(Hilary Higgins / RedEye )
Trivia time: Name two “Idol” runners-up who went on to sell boatloads of albums and earn major awards for starring in a film about 1960s female soul singers.
One, of course, is Chicago-native Jennifer Hudson (“Dreamgirls”). The other is Australian singer Jessica Mauboy, who has gone platinum in her country (where she participated in the reality TV singing competition), recorded with American rappers including Snoop Dogg and Ludacris, and won the Australian Film Institute's best supporting actress award for “The Sapphires,” opening in Chicago March 29.

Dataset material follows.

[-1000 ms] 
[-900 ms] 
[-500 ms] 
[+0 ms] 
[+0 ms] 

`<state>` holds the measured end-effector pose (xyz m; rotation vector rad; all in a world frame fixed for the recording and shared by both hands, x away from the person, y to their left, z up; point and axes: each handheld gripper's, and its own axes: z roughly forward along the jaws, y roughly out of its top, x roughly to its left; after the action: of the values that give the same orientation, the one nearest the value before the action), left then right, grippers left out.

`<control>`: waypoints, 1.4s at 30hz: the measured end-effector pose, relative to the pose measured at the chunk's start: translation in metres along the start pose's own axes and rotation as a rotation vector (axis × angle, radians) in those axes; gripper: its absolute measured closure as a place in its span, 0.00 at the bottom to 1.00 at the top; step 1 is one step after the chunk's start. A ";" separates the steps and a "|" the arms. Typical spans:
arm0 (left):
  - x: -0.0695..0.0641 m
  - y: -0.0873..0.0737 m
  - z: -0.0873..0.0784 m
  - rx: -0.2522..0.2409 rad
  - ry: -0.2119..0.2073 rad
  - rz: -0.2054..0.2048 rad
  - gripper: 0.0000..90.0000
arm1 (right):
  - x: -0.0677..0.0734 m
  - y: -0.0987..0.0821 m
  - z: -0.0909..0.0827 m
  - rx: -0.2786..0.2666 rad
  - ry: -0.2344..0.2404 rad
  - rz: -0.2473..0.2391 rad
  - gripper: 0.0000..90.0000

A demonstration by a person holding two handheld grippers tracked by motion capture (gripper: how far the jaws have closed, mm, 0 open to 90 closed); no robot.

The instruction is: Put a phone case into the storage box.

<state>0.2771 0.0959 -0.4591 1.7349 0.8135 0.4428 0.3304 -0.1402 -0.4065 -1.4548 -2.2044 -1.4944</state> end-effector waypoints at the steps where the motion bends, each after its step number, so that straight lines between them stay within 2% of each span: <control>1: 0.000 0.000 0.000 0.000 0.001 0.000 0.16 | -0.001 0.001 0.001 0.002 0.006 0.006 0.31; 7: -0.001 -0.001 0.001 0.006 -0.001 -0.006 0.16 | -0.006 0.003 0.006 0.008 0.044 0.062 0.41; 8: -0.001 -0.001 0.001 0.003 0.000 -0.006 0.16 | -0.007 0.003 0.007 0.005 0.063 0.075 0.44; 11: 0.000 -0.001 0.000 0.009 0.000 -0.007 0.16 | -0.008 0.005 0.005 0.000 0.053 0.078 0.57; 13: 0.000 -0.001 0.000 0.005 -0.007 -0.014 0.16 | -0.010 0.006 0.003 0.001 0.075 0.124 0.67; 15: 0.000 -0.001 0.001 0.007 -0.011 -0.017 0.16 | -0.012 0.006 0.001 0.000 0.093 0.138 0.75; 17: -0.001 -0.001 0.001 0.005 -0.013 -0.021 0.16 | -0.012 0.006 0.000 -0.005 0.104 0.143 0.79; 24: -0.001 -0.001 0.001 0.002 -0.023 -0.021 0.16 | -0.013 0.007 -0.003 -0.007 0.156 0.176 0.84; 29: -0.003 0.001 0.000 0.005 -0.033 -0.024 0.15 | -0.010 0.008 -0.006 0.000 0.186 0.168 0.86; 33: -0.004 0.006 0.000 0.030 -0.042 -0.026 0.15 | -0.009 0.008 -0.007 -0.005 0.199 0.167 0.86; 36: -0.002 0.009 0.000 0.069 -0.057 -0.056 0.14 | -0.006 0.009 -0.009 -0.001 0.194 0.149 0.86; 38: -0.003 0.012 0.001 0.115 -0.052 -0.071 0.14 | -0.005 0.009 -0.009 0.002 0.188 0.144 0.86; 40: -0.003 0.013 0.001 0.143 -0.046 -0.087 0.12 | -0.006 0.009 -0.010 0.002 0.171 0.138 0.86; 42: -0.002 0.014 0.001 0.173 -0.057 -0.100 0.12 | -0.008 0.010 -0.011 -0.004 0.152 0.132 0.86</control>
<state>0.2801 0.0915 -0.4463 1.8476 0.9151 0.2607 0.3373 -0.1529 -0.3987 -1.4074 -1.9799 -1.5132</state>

The film is inspired by a true story and earned a 10-minute standing ovation at the Cannes Film Festival. Mauboy plays Julie, whose knockout voice proves a major asset as she, her older sisters and cousin—aboriginal women who earned full human rights a year earlier in 1967—tour Vietnam and perform for American troops.

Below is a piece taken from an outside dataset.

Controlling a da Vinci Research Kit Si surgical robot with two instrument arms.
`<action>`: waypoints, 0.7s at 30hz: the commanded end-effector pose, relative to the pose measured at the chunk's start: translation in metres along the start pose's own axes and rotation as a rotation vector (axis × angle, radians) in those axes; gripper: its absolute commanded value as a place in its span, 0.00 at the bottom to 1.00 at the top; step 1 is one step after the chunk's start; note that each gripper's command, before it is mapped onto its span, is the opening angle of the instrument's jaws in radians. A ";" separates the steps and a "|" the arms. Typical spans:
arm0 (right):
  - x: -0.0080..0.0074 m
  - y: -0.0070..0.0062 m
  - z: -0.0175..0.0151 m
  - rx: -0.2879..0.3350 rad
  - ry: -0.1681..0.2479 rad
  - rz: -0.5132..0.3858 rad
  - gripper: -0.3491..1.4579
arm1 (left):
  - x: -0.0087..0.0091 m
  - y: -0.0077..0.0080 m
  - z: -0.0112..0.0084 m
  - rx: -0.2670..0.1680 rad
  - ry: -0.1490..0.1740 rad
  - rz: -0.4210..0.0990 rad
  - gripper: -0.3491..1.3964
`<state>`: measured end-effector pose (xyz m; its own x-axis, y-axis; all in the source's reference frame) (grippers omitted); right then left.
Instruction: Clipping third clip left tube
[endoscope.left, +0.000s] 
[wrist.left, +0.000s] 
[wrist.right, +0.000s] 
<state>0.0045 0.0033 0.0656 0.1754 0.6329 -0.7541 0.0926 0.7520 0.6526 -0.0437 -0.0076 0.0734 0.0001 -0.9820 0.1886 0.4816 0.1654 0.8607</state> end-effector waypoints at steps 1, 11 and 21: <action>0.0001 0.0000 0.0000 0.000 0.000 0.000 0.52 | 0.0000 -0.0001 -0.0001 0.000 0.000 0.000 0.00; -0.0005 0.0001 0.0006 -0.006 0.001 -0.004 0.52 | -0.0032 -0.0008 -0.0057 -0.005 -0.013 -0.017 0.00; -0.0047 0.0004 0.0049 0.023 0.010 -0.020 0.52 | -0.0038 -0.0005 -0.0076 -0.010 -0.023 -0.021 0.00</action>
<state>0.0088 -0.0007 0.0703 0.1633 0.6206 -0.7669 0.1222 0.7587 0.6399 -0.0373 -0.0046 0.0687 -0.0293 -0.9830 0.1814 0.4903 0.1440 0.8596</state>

At the House of Blues, the 23-year-old—who uses phrases like “Shut the gate” and says she wants to go to Chicago spots where “The Dark Knight” was shot—talked about co-star Chris O’Dowd’s voice and crossing over to America. She also belted out such stirring snippets of “Who's Lovin' You” and “Land of a Thousand Dances” I felt like I should cry, shimmy or both.
On co-star Chris O’Dowd’s voice [The “Bridesmaids” star plays Sapphires manager/collaborator Dave Lovelace]: “My goodness, I didn’t even know Chris could sing. I remember that I received an MP3 the day that I was going to record [‘I Can’t Help Myself (Sugar Pie Honey Bunch’]. And I was just like, ‘Who is this person singing on this track? It’s such a beautiful manly voice!’ I’m a big fan of ‘The IT Crowd.’ That’s where I discovered Chris O’Dowd. When we got the call [that] said that Chris is going to be playing Dave Lovelace, I was just thrilled … We actually were thinking I needed to get him in the studio; we wanted to lay something down.”
On appropriately covering classic material: “There were moments when I just had to take a moment and go, ‘How am I going to do these songs without going overboard and being vocally … doing too much?’ That was really, really important to me that I didn’t over-sing because these songs are such legendary songs that were perfect that don’t need to be covered.”
On bringing the soul in the studio to suit performances she’s seen before: “[Tina Turner] is just phenomenal, and she just kills [‘Land of a Thousand Dances’]—the most amazing performance I’ve ever seen. It was just like, [singing], ‘You got to know how to pony! Like Bony Maronie! The mashed potato! Do the alligator!’ Such raw, hard, soulful lyrics. She was singing the lyrics, and that’s what I needed to project in the studio. Sometimes that can really take that away when you’re in an enclosed, dark room. It was really visualizing those four aboriginal women singing to the soldiers. Giving them hope. Giving them belief. Giving them back their soul. Giving them voice and just letting go a little bit.”
On her own barriers to success: “There’s been moments where I’ve felt as an indigenous woman growing up in Australia, there’s been that kind of rivalry of being indigenous … I’ve had that experience of someone saying, ‘I don’t know if she’s going to go that far.’ There hasn’t been that many indigenous Australians who have made it in the pop industry.”
How many indigenous Australians have crossed over to America: “Not ever once. We’ve had real strong aboriginal male artists who’ve crossed over to the mainstream who have toured the UK, who have been a massive influence on myself and many, many communities around Australia. But after doing ‘Idol’ it was that moment of, ‘I want to prove them wrong.’ I know who I am; I know where my family’s from. Culturally I feel strong enough to be able to continue, and that makes me who I am. It’s been three years I’ve been working within the Australian [music] industry, and I feel that I’ve really succeeded and gone to another level where I can give back to my community and help them out and really give them a chance to know that they can do it too.”